1. A steel having at least a part comprising:
- rare earth metal (REM) in an amount meeting formula (1); and REM-containing inclusions in a number meeting formula (2); wherein a concentration of Al2O3 in the REM-containing inclusions is 0-30 mass %;
- −30<REM(ppm)−(T.O.(ppm)×280/48)<50 formula (1) number of REM-containing inclusions/total number of inclusions>0.8 formula (2)
- wherein the inclusions in formula (2) have an equivalent diameter of 1 μm or more.
2. The steel according to claim 1, wherein REM is at least one selected from the group consisting of Ce, La, Nd and Pr.
3. The steel according to claim 2, wherein REM comprises at least Ce, La, Nd and Pr.
4. The steel according to claim 1 or 2, wherein the steel meets at least one of following four conditions:
- a) content of Al 0-0.05 mass %;
- b) content of total oxygen (T.O.)=0.005 mass %;
- c) content of S=0.003 mass %; and
- d) content of Ti=0.001 mass %.
5. The steel according to claim 4, wherein the steel has a content of Al 0-0.05 mass %.
6. The steel according to claim 4, wherein the steel has a content of total oxygen (T.O.)=0.005 mass %.
7. The steel according to claim 4, wherein the steel has a content of S=0.003 mass %.
8. The steel according to claim 4, wherein the steel has a content of Ti=0.001 mass %.
9. The steel according to claim 1 or 2, wherein the steel has a rolling fatigue life (L10) which is greater than 3.2 times the L10 of essentially the same steel which has been prepared without added REM.

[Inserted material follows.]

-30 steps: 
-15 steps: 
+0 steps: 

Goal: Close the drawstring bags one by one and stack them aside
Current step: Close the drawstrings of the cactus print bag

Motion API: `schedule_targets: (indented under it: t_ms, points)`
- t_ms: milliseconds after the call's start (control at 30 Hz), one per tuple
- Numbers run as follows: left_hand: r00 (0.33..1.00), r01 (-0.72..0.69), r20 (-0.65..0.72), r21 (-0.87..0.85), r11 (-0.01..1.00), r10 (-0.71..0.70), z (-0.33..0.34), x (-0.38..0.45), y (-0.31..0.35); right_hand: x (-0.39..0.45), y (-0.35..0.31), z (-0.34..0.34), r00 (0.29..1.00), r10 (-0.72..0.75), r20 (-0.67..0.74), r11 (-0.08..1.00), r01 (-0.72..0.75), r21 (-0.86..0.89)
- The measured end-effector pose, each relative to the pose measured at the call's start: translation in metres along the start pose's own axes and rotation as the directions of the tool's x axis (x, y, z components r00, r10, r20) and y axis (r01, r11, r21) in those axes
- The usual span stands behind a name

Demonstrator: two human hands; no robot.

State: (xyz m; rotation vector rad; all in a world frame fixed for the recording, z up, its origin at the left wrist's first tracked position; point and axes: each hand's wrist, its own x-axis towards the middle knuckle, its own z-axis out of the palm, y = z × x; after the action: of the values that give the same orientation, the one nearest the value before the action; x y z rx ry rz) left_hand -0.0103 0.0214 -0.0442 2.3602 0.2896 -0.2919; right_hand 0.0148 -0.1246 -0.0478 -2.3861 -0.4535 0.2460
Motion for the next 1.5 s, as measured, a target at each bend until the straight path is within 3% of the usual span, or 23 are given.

10. The steel according to claim 9, wherein the steel has a rolling fatigue life (L10) which is at least 7.6 times greater than the L10 of essentially the same steel which has been prepared without added REM.
11. The steel according to claim 9, wherein the steel has a rolling fatigue life (L10) which is greater than 3.2 up to and including 9.2 times the L10 of essentially the same steel which has been prepared without added REM.
12. The steel according to claim 1, wherein the steel has no added calcium or magnesium.
13. The steel according to claim 4, wherein the steel is a bearing steel.
14. The steel according to claim 13, wherein the bearing steel is shaped for use in a hard disk drive or audiovisual equipment.
15. A method for manufacturing a steel:
- said method comprising the steps of: preparing a molten steel, adding rare earth metal (REM) and oxygen to the molten steel, casting the molten steel into said steel; wherein the steel has at least a part comprising REM in an amount meeting formula (1); and REM-containing inclusions in a number meeting formula (2); wherein a concentration of Al2O3 in the REM-containing inclusions is 0-30 mass %; −30<REM(ppm)−(T.O.(ppm)×280/48)<50 formula (1) number of REM-containing inclusions/total number of inclusions>0.8 formula (2) wherein the inclusions in formula (2) have an equivalent diameter of 1 μm or more.
16. The method according to claim 15, wherein the REM is added during RH vacuum degassing treatment of the molten steel.
17. The method according to claim 16, wherein the aluminum is added to the molten steel prior to addition of REM.
18. The method according to claim 16, wherein air is essentially completely sealed after RH treatment.